Dora: The great thing about offering variety to students when it comes to working on these projects is that it can point them in the right direction in terms of their careers. They get to experience working for differing companies firsthand and, with any luck, hone in on where their passions lie.
Tim: I think you definitely see that. Students want to go design jet engines for company X, right? So everything I’m gonna do, my courses, my interns, there’s all all geared toward that. I’m gonna pick the project to do that. I think some other students are, are at the other end of that. Which is hey, I’m majoring in mechanical, as we sort of tell and remind students now, a degree is not your career, right? So even though you got a degree in mechanical engineering, your career could be anywhere. And so use these in-classroom experiences, project experiences to explore not only looking for what you might like, but also of course, ruling out what you don’t like. And so it becomes now, hey, and that’s what I advise to, you know, freshman, sophomore years like, you don’t need to know where you’re going now. But pick things that you think would interest you. And then when you’re done with that internship or that project make sure to reflect on it and understand it, did you like it or not? Because knowing where you don’t want to go is just as helpful as knowing where you would like to go.

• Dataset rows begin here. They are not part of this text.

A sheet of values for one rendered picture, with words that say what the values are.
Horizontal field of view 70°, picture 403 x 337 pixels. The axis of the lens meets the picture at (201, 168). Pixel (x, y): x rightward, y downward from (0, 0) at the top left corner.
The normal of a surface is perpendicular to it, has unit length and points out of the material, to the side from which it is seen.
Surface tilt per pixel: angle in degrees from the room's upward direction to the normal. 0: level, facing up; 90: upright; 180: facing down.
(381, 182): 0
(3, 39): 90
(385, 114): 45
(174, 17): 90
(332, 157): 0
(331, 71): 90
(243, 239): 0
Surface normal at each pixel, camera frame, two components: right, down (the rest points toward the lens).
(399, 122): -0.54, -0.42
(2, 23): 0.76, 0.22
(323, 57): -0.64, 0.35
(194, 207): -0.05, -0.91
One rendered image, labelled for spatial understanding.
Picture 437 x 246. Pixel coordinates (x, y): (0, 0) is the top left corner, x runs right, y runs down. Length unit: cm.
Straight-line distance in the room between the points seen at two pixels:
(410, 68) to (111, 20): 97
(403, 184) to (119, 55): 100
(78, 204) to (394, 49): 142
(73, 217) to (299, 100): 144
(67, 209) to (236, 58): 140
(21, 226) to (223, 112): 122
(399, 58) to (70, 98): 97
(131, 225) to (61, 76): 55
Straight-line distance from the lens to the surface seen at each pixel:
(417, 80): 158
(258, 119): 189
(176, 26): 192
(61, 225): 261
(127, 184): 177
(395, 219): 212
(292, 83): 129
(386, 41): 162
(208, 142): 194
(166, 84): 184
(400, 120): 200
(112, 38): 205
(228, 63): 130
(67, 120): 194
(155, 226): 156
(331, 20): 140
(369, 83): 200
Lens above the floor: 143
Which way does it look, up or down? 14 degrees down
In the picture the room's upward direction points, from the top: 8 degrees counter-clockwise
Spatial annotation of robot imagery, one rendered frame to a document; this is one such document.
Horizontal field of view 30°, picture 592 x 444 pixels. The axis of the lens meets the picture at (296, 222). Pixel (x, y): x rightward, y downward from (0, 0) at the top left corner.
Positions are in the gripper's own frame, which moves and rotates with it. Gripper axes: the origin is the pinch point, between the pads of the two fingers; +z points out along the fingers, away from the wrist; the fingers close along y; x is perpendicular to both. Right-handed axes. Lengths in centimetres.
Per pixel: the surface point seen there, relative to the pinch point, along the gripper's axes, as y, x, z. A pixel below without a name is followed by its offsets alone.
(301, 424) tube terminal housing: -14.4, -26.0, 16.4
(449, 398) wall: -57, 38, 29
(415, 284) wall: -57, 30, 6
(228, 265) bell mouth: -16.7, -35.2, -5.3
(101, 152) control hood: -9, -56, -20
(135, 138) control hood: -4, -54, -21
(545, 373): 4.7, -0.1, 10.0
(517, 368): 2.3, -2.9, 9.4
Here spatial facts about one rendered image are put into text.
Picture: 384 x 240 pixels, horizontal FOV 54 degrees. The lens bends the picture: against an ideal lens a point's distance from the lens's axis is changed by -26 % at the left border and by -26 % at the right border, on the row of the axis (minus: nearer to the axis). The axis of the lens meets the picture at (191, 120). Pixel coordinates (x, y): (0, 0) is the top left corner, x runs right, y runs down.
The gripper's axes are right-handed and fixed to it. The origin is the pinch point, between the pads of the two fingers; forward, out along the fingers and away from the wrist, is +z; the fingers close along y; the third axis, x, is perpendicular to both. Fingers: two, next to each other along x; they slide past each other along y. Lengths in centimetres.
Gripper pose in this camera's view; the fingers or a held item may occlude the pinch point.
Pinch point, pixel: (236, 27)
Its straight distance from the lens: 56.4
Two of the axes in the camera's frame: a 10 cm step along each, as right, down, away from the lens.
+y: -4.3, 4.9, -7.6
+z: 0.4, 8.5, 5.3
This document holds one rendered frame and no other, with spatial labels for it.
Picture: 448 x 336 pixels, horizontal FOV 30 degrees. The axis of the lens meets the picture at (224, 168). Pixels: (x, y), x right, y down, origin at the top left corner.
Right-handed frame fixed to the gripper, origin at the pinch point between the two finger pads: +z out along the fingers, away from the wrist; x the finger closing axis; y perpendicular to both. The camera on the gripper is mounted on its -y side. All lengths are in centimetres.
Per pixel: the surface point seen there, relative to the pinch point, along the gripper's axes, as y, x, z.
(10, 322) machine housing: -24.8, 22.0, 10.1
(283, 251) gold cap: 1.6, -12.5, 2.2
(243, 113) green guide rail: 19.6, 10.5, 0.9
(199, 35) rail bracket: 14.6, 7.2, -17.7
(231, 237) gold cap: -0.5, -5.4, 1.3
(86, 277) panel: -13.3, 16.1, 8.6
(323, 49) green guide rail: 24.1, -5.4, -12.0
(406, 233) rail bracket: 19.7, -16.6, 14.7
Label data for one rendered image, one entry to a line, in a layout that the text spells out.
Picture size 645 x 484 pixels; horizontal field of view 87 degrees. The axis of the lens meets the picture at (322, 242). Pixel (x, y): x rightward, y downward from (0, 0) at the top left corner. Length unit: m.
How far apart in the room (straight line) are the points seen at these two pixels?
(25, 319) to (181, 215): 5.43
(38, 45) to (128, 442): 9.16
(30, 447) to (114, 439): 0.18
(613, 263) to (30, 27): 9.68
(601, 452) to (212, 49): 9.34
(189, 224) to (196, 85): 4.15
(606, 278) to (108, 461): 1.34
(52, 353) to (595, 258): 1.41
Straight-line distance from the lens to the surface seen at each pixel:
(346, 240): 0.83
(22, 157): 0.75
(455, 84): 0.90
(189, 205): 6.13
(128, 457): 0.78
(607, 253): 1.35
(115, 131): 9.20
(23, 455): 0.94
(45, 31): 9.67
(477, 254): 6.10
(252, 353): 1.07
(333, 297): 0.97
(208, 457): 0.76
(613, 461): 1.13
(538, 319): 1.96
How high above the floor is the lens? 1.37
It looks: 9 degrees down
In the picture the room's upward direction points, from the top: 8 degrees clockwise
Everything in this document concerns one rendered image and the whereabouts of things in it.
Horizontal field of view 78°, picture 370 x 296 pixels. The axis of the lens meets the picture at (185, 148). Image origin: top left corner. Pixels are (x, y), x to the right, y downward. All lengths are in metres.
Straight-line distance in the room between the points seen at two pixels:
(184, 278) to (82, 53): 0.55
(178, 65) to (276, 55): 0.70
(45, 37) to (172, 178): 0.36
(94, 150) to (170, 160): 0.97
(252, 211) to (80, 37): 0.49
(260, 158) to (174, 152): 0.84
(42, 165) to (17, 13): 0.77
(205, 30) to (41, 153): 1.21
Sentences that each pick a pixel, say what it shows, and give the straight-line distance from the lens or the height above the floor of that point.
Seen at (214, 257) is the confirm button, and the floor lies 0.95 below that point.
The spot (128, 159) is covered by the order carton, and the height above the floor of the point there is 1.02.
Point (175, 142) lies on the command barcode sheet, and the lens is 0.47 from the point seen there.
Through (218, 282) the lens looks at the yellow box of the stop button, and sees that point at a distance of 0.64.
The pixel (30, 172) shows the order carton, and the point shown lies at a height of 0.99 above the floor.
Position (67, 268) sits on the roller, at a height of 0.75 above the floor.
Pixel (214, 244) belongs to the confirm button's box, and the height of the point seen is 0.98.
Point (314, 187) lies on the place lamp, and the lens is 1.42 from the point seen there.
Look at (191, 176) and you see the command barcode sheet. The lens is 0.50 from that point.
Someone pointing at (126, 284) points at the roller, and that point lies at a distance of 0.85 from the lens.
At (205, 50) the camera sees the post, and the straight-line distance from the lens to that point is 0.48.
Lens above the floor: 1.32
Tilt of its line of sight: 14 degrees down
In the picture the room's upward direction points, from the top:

Dora: Veering away from his work at Penn State, I asked Tim about another project he’s working on in the world of space.
Tim: I’ve got a cool new opportunity this year, actually working with NASA, part of their convert to complex systems design group. So we have an IPA, I’m a sort of on loan from Penn State half of my time to work with NASA, trying to help explore this one project around the health and wellness of the aviation ecosystem. If you think about it, between commercial airline, civilian, obviously defense, but now it’s electric, aircraft, drone delivery and packages– the skies are getting crowded quick. And so this team at NASA is trying to take a look at that, understand what are the challenges in that problem? How wicked is it? And then what role if any, should NASA and others be playing in that regard? So if you think about it, FAA, for example, is policy and regulatory, and those aspects, they do research as well. The Boeings and others are commercial interest and stuff there, you’ve got all these startups going on. But who is looking across like the whole supply chain, right? And do we have enough materials for all the batteries that our drones and electric airplanes are going to need, right? Who’s coordinating the chargers for this, that and the other, not to mention the better, we need more aerodynamic, we need lighter weight, new regulations around drones flying overhead. If drones are flying down the highway to deliver packages, right? What safety requirements if they fall out of the sky, and heaven forbid, hit somebody or bounce on a car or bounce on the sidewalk. So it’s early, but things are changing a lot. And I don’t know whether we’ll get to the Jetsons in the future, but certainly the skies are gonna get a lot more crowded, and it’d be good to know that somebody’s thinking about making sure everybody is safe, and things are operating effectively.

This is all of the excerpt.